■ **Task statement**: Down to the final line, return the records unchanged.

■ **Given records**:
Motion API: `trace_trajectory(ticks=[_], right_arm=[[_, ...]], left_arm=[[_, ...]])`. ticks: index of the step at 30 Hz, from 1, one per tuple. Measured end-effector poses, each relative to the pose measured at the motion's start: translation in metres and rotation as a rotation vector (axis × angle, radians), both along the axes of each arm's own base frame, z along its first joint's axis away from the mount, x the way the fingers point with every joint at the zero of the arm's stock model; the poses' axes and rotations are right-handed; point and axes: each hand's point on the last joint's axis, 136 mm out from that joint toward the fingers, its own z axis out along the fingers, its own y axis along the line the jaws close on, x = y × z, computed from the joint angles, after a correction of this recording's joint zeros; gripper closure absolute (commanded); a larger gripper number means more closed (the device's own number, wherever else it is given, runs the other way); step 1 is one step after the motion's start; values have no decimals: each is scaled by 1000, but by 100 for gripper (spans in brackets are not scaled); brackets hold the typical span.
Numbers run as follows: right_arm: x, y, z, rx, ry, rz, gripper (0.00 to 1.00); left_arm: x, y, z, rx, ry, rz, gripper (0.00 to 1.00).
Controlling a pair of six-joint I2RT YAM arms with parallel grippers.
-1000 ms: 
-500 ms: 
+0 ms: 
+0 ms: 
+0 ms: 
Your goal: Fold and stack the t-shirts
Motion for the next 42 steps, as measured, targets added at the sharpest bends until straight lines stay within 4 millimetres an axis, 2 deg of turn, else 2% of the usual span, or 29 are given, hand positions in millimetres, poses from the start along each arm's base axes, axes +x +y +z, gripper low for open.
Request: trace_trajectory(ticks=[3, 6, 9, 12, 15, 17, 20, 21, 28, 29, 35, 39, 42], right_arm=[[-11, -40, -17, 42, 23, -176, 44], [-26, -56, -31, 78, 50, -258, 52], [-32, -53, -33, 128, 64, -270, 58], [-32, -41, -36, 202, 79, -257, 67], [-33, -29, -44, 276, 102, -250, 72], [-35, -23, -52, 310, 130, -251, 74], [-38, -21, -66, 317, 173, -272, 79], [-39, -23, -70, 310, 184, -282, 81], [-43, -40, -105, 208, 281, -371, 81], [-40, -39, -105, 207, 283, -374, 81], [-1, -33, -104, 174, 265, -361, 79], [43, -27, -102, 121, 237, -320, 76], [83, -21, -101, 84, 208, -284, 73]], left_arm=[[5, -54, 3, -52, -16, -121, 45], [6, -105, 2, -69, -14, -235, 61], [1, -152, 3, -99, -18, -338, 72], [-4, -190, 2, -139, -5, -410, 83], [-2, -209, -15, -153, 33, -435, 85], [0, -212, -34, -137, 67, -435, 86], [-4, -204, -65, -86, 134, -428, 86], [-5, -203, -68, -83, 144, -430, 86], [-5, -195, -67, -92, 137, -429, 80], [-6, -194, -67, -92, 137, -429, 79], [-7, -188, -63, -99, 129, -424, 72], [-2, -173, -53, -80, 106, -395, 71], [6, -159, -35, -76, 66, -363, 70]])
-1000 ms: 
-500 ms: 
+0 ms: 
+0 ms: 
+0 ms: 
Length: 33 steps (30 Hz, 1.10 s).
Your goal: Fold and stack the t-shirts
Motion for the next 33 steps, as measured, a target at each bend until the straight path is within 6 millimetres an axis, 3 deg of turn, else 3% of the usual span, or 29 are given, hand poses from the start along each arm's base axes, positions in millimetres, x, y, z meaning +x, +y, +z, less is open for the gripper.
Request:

■ **Response**:
Motion API: `trace_trajectory(ticks=[_], right_arm=[[_, ...]], left_arm=[[_, ...]])`. ticks: index of the step at 30 Hz, from 1, one per tuple. Measured end-effector poses, each relative to the pose measured at the motion's start: translation in metres and rotation as a rotation vector (axis × angle, radians), both along the axes of each arm's own base frame, z along its first joint's axis away from the mount, x the way the fingers point with every joint at the zero of the arm's stock model; the poses' axes and rotations are right-handed; point and axes: each hand's point on the last joint's axis, 136 mm out from that joint toward the fingers, its own z axis out along the fingers, its own y axis along the line the jaws close on, x = y × z, computed from the joint angles, after a correction of this recording's joint zeros; gripper closure absolute (commanded); a larger gripper number means more closed (the device's own number, wherever else it is given, runs the other way); step 1 is one step after the motion's start; values have no decimals: each is scaled by 1000, but by 100 for gripper (spans in brackets are not scaled); brackets hold the typical span.
Numbers run as follows: right_arm: x, y, z, rx, ry, rz, gripper (0.00 to 1.00); left_arm: x, y, z, rx, ry, rz, gripper (0.00 to 1.00).
Controlling a pair of six-joint I2RT YAM arms with parallel grippers.
-1000 ms: 
-500 ms: 
+0 ms: 
+0 ms: 
+0 ms: 
Your goal: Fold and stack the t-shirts
Motion for the next 42 steps, as measured, targets added at the sharpest bends until straight lines stay within 4 millimetres an axis, 2 deg of turn, else 2% of the usual span, or 29 are given, hand positions in millimetres, poses from the start along each arm's base axes, axes +x +y +z, gripper low for open.
Request: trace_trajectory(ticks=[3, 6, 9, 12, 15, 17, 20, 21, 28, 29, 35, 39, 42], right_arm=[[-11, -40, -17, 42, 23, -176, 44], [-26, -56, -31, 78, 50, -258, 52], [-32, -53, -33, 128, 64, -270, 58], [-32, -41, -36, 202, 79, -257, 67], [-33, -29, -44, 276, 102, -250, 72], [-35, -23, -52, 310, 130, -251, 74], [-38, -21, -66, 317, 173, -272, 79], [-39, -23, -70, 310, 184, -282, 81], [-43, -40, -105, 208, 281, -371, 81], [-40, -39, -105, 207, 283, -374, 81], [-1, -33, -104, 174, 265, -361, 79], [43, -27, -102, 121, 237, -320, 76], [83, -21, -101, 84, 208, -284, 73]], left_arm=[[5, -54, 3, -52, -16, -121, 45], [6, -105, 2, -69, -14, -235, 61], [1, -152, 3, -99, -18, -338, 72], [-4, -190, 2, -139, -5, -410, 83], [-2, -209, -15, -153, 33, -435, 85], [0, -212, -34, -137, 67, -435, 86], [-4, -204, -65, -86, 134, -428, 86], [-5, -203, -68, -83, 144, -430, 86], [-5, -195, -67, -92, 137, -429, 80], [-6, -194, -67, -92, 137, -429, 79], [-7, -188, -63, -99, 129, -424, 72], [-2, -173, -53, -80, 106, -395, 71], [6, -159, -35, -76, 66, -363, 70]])
-1000 ms: 
-500 ms: 
+0 ms: 
+0 ms: 
+0 ms: 
Length: 33 steps (30 Hz, 1.10 s).
Your goal: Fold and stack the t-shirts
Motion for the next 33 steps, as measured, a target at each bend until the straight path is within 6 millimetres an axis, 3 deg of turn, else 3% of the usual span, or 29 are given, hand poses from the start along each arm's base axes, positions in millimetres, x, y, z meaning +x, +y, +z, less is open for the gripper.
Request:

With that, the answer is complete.